Tre le motivazioni forti del “fronte del si”: gli accordi sulla destinazione dei fondi si possono rivedere l’erogazione dei fondi pubblici si può indirizzare verso altre destinazioni, dire che andrebbero perduti è falso. Il finanziamento di questo progetto porterebbe un vantaggio solo ai gestori degli impianti, da anni spesso inattivi anche in periodo invernale per mancanza di neve e in perdita, investendo su un tipo di turismo in flessione; l’impatto ambientale del progetto è consistente e avverrebbe in zone vincolate; quanto ai termini occupazionali, la promozione dell’occupazione in montagna e il rilancio del turismo, entrambi in crisi e ai minimi storici, affinché siano di lungo periodo vanno desinati rispetto alla vocazione e alle caratteristiche specifiche dell’Appennino, attraverso la promozione delle tipicità e della storia locale.
Siamo in pieno periodo di cambiamenti climatici : al convegno regionale su cambiamenti climatici e agricoltura il 30 gennaio è stato presentato a Bologna il nuovo Atlante climatico dell´Emilia-Romagna - edizione 2017 a cura di ARPAE; l’Atlante documenta i cambiamenti del periodo 1991-2015 confrontandoli con il trentennio precedente: le temperature medie regionali sono aumentate di 1,1 °C, mentre le precipitazioni annuali sono diminuite complessivamente di 22 mm (-2%), con notevoli cambiamenti stagionali - estati più aride e autunni più piovosi). Non sono diversi i cambiamenti climatici attesi per il prossimo trentennio (2021-2050). Appare assurdo - denuncia Legambiente, che si stia parlando di un progetto di implementazione della rete di seggiovie e funivie per sviluppare il turismo sciistico invernale.
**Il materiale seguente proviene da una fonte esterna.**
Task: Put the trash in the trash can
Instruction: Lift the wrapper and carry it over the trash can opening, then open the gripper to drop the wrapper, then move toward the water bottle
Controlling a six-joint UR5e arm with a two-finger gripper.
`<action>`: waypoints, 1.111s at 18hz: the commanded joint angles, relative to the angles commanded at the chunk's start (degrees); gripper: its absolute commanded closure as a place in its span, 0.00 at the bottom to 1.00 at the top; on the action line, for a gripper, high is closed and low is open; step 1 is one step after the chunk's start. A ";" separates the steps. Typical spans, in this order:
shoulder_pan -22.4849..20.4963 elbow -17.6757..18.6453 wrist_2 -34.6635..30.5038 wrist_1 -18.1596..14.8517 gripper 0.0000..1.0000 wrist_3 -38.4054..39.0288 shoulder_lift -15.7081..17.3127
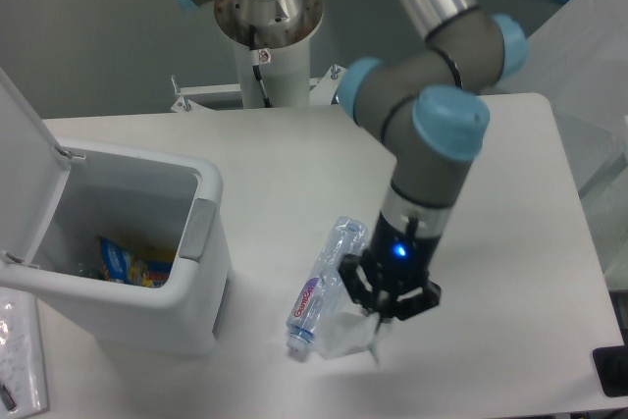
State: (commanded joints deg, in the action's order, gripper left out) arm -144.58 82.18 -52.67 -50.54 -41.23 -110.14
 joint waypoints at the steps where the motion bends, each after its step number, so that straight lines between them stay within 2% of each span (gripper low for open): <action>1: 0.26 0.00 2.11 0.00 1.00 0.71 1.58; 7: 1.75 0.26 9.95 0.00 1.00 4.84 8.71; 10: 5.17 0.79 9.95 0.00 1.00 5.63 9.77; 17: 10.89 6.76 9.95 0.00 0.94 5.81 13.89; 18: 11.16 8.60 9.87 0.17 0.85 5.29 15.03; 19: 11.16 10.18 9.87 0.35 0.73 4.94 15.48; 20: 11.16 10.81 9.87 0.35 0.48 4.76 15.57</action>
State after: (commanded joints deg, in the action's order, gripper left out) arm -133.42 92.98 -42.80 -50.19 -36.47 -94.57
Come già indicato in una recente nota del CAI, l’impianto sarebbe in gran parte compreso nel SIC/ZPS (Sito di Importanza Comunitaria e Zona di Protezione Speciale) Monte Cimone, Libro Aperto, Lago di Pratignano: la normativa regionale prevede "Misure Generali di Conservazione", da applicare su tutti i siti della Regione. Sono fatti salvi gli interventi di sostituzione e ammodernamento anche tecnologico degli impianti di risalita delle piste da sci esistenti necessari per la loro messa a norma rispetto alla sicurezza delle stesse che non comportino un aumento dell’impatto sul sito in relazione agli obiettivi di conservazione delle ZPS e dei SIC, che prevedano lo smantellamento degli impianti dismessi e previa valutazione di incidenza positiva.
C’è un turismo di altro tipo, quello verde, del trekking, frequentato da camminatori in ogni stagione, in inverno con le racchette da neve e da scialpinisti, e che chiede paesaggi curati e bellezza non deturpata da impianti di risalita, borghi preziosi, offerta di servizi turistici a misura d’uomo.
Con le stesse risorse si potrebbero avviare decine di start-up, cooperative di comunità o aziende giovanili incentrate su sostenibilità ed innovazione, con ricadute occupazionali di certo più promettenti.
Il progetto – sottolinea Legambiente - evidenzia ancora una volta la visione miope del turismo appenninico nella nostra regione: invece di favorire un turismo di montagna sostenibile, attento alle peculiarità locali e continuativo nell’arco dei 12 mesi, si punta a riproporre un modello che, lungi dal fare concorrenza agli impianti sciistici alpini, può solo peggiorare la già difficile situazione di spopolamento di piccole località sparse sul territorio.